- **Exercise aim**:
If a line in the entries includes "person", show that line.

- **Available data**:

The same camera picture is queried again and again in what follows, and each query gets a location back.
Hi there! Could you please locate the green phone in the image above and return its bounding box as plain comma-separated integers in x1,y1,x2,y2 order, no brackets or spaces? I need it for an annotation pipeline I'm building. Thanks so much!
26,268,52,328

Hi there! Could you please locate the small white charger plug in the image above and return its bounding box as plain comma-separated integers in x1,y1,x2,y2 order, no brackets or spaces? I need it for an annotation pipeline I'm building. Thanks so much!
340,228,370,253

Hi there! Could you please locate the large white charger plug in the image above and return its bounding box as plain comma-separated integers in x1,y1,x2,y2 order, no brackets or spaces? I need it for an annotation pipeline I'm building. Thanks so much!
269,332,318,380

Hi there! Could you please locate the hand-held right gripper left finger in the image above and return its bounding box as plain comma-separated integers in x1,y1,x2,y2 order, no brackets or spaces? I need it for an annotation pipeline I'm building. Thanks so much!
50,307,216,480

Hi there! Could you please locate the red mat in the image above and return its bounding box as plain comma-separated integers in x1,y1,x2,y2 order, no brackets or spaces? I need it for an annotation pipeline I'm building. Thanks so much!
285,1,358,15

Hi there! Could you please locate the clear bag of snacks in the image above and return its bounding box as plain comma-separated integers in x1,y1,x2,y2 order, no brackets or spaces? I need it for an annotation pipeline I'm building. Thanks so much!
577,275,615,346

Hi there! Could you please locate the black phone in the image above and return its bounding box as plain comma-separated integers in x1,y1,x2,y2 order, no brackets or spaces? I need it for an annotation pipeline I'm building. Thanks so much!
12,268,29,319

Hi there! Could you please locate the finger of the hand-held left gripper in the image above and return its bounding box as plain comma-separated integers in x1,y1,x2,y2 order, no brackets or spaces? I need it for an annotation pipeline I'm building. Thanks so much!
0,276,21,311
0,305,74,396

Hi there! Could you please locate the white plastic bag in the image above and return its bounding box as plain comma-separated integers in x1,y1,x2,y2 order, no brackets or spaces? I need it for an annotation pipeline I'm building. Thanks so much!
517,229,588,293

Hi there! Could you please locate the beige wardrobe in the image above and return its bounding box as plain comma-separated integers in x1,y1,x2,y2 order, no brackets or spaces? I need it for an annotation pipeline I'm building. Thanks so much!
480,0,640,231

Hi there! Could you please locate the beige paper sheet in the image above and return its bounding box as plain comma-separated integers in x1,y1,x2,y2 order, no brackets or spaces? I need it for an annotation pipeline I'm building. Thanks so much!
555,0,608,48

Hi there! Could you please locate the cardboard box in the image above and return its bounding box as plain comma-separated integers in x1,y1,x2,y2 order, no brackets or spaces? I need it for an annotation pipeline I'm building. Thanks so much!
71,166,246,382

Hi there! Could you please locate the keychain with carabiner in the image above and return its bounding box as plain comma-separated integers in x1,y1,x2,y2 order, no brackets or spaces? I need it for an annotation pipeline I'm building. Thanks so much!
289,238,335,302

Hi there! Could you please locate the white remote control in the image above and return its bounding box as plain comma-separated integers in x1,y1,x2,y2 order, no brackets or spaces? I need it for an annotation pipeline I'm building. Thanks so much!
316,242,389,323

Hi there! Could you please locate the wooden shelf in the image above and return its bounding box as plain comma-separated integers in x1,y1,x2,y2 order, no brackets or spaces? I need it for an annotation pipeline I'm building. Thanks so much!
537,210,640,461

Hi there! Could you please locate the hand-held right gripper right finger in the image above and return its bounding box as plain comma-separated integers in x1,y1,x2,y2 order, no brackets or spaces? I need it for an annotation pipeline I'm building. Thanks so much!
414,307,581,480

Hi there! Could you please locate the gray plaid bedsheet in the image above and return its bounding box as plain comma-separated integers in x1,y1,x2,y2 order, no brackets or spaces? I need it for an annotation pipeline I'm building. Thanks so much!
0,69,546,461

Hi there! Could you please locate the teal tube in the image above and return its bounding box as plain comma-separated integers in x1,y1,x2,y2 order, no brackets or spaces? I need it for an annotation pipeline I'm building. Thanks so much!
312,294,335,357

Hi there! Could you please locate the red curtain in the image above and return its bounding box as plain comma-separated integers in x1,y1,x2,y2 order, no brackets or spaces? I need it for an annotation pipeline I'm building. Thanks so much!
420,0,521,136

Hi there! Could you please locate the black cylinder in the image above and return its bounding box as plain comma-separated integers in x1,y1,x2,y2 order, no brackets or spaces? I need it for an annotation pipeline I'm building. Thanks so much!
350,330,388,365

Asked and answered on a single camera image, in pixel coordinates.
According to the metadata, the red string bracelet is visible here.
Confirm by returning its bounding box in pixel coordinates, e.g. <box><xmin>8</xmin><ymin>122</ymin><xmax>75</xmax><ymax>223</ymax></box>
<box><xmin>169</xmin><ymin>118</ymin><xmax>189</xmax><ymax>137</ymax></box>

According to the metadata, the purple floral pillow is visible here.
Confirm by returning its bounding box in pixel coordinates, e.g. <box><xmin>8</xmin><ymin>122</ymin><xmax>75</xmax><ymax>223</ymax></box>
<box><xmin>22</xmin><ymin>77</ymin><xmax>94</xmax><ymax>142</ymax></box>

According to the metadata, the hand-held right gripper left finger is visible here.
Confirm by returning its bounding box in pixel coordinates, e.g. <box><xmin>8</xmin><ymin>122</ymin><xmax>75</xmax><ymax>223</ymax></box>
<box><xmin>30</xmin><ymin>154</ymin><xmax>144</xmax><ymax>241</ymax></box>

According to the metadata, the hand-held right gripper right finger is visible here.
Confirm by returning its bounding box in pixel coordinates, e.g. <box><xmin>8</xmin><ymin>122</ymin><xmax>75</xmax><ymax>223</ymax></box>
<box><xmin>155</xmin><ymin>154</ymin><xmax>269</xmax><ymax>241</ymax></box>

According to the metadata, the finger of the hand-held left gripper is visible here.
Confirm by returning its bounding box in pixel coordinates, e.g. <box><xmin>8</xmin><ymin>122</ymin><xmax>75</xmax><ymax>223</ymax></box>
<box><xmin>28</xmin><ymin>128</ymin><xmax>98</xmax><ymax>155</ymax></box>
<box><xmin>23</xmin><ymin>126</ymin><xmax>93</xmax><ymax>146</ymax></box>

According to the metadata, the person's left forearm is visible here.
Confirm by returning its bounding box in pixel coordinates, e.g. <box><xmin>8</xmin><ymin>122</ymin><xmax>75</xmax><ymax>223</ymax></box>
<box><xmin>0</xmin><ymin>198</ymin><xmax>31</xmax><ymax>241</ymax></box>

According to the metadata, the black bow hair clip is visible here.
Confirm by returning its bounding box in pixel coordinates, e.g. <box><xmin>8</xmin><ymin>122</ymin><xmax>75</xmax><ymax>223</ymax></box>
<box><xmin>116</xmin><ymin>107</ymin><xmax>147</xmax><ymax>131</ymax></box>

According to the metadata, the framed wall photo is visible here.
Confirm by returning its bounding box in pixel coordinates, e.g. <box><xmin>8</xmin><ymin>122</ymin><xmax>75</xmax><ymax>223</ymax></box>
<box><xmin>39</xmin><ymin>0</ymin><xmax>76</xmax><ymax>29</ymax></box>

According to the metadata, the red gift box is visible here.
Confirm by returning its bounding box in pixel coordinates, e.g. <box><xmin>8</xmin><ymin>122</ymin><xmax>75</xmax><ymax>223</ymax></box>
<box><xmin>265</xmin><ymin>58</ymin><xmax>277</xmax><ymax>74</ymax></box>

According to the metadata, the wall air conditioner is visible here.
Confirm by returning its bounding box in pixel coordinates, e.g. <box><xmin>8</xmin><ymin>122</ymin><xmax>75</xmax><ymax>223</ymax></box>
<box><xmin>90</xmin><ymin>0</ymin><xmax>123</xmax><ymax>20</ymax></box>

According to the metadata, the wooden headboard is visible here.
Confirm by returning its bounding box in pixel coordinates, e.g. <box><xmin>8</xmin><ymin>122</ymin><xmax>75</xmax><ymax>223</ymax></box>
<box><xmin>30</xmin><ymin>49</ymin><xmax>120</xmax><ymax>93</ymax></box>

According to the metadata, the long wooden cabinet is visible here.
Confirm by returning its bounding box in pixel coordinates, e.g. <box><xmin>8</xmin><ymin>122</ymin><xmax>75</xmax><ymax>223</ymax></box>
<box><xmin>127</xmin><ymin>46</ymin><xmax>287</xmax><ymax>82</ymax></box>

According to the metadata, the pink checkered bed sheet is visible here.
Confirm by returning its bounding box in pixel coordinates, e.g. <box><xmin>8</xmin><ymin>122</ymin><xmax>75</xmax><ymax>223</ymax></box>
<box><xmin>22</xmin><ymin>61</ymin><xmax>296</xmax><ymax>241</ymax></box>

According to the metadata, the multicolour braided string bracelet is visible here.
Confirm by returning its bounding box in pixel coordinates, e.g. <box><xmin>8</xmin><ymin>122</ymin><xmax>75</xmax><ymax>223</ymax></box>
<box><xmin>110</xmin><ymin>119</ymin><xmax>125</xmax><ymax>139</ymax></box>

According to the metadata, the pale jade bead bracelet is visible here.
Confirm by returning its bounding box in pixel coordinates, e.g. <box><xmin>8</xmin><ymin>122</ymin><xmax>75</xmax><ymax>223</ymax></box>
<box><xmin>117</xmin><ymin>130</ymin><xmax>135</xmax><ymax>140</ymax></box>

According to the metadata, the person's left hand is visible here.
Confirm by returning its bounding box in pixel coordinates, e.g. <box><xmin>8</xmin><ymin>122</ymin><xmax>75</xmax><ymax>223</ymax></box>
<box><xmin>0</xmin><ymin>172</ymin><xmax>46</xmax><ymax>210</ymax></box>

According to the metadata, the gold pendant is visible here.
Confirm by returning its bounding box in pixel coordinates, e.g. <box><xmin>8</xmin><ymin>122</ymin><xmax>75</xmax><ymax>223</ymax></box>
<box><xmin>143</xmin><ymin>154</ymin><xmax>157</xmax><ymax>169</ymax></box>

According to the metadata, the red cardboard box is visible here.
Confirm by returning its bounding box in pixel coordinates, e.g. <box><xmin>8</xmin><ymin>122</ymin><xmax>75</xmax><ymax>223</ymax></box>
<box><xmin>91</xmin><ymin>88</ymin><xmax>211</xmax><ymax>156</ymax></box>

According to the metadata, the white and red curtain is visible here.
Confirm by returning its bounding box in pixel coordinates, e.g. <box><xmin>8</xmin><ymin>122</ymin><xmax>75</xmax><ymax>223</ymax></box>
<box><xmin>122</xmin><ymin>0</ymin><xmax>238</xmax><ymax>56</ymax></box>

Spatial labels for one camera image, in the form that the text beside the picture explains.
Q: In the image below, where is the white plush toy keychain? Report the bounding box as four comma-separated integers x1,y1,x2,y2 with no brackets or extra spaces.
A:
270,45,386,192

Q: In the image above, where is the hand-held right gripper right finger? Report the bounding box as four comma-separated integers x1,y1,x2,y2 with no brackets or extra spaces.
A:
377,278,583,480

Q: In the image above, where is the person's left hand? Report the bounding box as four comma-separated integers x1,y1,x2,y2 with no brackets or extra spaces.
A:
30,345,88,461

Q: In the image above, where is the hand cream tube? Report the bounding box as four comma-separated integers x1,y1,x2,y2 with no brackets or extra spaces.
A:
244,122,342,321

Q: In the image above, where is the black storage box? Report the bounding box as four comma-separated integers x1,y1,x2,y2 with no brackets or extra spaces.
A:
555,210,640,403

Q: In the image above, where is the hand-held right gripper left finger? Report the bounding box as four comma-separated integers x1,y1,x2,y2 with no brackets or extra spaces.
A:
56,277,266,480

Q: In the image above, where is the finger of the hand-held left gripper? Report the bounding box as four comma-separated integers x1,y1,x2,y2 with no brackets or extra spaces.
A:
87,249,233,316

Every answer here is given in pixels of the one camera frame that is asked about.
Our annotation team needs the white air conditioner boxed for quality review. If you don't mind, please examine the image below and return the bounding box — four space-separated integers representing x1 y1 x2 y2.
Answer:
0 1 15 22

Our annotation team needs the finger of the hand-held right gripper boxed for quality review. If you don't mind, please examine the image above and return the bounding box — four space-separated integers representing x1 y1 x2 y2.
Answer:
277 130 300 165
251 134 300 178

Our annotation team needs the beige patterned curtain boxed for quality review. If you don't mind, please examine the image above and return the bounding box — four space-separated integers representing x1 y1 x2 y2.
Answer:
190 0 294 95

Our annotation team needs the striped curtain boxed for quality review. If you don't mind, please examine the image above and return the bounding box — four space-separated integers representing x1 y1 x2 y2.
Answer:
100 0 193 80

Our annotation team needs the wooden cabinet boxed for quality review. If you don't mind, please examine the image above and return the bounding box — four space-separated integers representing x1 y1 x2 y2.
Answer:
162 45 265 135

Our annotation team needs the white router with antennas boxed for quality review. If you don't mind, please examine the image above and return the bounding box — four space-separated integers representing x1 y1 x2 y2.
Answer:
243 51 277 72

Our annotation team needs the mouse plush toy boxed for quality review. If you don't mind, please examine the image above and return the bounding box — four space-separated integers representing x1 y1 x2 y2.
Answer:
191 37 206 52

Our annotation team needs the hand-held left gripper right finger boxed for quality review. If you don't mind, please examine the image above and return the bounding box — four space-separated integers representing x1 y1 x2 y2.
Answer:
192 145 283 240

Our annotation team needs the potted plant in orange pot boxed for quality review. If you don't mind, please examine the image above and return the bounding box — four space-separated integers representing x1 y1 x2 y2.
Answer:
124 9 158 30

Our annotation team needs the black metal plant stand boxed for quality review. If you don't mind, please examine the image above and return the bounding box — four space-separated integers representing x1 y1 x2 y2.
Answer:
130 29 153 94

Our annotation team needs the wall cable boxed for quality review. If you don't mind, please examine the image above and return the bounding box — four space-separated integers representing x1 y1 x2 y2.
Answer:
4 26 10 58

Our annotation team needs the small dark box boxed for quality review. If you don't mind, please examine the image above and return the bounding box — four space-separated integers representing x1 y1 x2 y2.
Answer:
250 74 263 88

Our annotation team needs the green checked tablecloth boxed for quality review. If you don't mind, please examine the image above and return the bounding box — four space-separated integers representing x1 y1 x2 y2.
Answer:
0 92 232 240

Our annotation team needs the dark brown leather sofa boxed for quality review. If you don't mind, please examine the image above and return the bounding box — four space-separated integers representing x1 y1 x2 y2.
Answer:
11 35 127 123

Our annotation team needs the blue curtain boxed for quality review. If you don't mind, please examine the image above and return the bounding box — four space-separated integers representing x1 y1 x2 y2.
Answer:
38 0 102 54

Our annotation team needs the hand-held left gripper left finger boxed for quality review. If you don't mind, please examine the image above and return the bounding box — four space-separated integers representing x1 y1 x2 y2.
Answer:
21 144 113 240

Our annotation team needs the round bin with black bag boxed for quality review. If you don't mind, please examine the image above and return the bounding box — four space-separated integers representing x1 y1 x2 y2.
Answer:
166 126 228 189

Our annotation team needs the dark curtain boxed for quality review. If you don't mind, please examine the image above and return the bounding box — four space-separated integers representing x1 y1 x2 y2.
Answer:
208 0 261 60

- **Solution**:
According to the metadata, the person's left forearm is visible here.
According to the metadata, the person's left hand is visible here.
Q: In the image above, where is the person's left hand? Report the bounding box as four comma-separated integers x1,y1,x2,y2 with no brackets or extra spaces.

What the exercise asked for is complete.